I was in the airport the other day, on my way to see my Mom,
who is deep into Alzheimers. There on
the newstand was TIME magazine and in it an article on the problem of human
morality and evil. The author. Jeffrey
Kluger, was seeking to explain the latest research into this problem. He began this way.
If the entire human
species were a single individual, that person would long ago have been declared
mad. The insanity would not lie in the anger and darkness of the human mind . .
. . And it certainly wouldn't lie in the transcendent goodness of that mind. .
. . The madness would lie instead in the
fact that both of those qualities, the savage and the splendid, can exist in
one creature, one person, often in one instant.
We're a species that
is capable of almost dumbfounding kindness. We nurse one another, romance one
another, weep for one another. . . . And
at the same time, we slaughter one another.
What followed was his explanation. He assumed that evil
could be explained biologically and summarized the research by neurologists
into brain activity related to human sin. The end, he notes, is that this is all a mystery and a matter of
development.
But that is not deep enough. What lies behind the acts of humankind in good and evil is not
biologically determined. Nor is there
progress being made. The facts of
history show that we have come no where in moral practice. No, what lies behind it is the creation of
humanity in the image of God (thus our dignity and philanthropy) and the
corruption of it by sin. The simple
story of the eating of the forbidden fruit is profound. It passes the test of
making sense of life.
And this is not pessimism. It is truth that is immediately faced with a promise. For in the account of the sin of Adam, after
a sequence of interrogations and weak blame shifting and self-deceptions, after
the cursing of the ground and the serpent and the pains of childbirth – God
speaks a promise. The woman, he notes,
will one day have a child who will crush the serpent’s head. That’s how you
kill a snake. There will come a child
into the world who will put an end to the ruin brought into the world by sin!

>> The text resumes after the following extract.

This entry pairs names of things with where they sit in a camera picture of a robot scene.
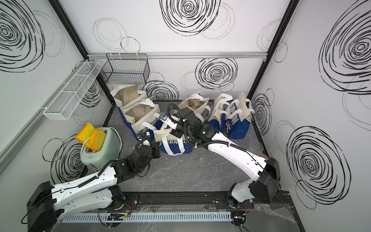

I am not reading too much into this either. The first hint is that Adam names his wife
Eve – the mother of all the living. Why
on earth would we do that, after God’s resounding voice of condemnation,
cursing and death? Because he heard the
promise of life – and the future child.
More than that, Paul cites this passages in Romans 16 and
applies it to Jesus. And the entire NT echoes the truth of Jesus as the second
Adam, who undoes all the ruin brought by the first Adam.